答申には我が国の顔となる芸術文化を創造すると提言されているが,普遍性ある芸術の分野で日本の顔をつくるべきである。新国立劇場は一流の舞台になりかけているものの,外国人がわざわざ足を運ぶまでには至っておらず,インターネットでの発信の度合いもまだ非常に少ない。日本が経済大国でなく心を大切にする大国を目指すのならば,関係分野できちんとした発信ができるよう,国として重点的に支援すべきである。
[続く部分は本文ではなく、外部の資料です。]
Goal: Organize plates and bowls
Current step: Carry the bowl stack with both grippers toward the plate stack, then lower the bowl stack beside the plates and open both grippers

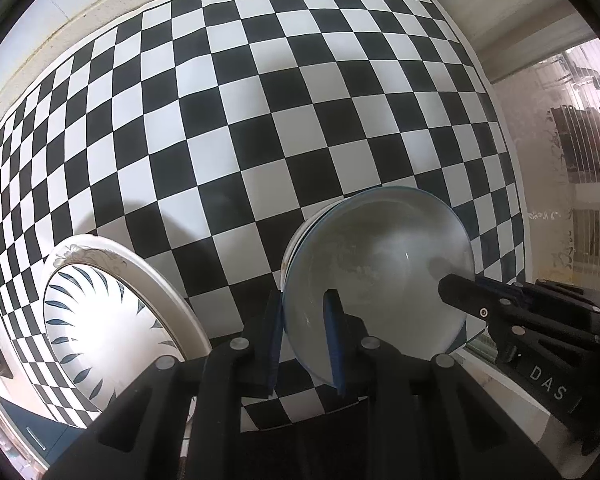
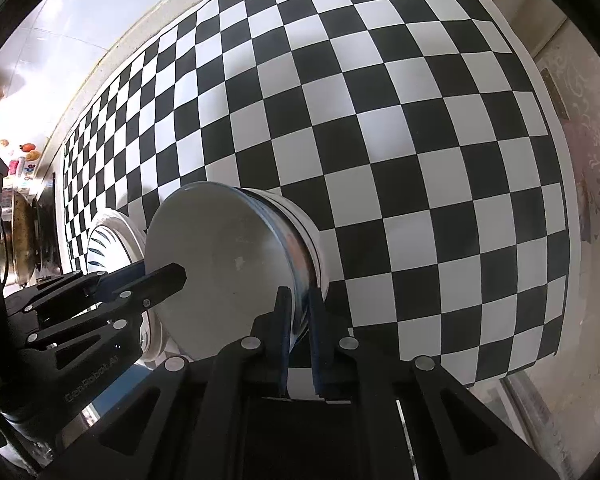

関係者の自主性や公平性への配慮も大切だが,国民の理解を考えれば,アーツプラン等の予算も重点的に使う方がよいのではないか。
 
日本の美術館・博物館では写真撮影や作品に触れることを禁止する場合が多いが,海外では展示に触れられるなど親しみやすい形式をとっている。文化芸術に子供の時から親しませるのは,心を豊かにするのに非常に良いことであり,親しまさせるスタンスに変えて欲しい。
 
写真撮影は絶対禁止でなくなってきているが,まだ日本は文化に何か近寄りがたいイメージがあるので,変えていかなくてはならない。
 
美術館等の周辺も一つの美術なので,周辺環境の良好な維持も必要ではないか。
 
美術館へ行って周辺を歩いたり,良いレストランに行けるようになればよい。
 
日本の歌舞伎(き)などは素晴らしく,外国から日本の文化に触れるツアーを旅行会社などで考えたらよい。その際,単に観るだけでなくきちんとした解説者がつき,俳優と話をすることができるツアーも望まれる。
 
ものづくりで急成長してきた日本が教育に対して学歴だけを求め,人の心を育てたり,自ら育てる気運を無くしてしまった。現在の子供たちに新しく,真の心の教育を施していけば,心の在り様が随分変わってくるはずであり,教員養成に尽力して欲しい。
 
歌舞伎(き)やミュージカルで成功するには多くの失敗を乗り超える必要があるのに,日本の現状では乗り超える人数がいない。
 
やはり子供の教育から文化は始まる。教育の中で本物の文化に触れる多様な機会を提供していきたい。また,新国立劇場などに諸外国の人が訪れたり,日本の子供の修学旅行先となるよう,主催者と国民の意識の喚起が大切である。

 
(4)事務局より,次回総会は,事務局において調整の上連絡する旨の説明があり,閉会した。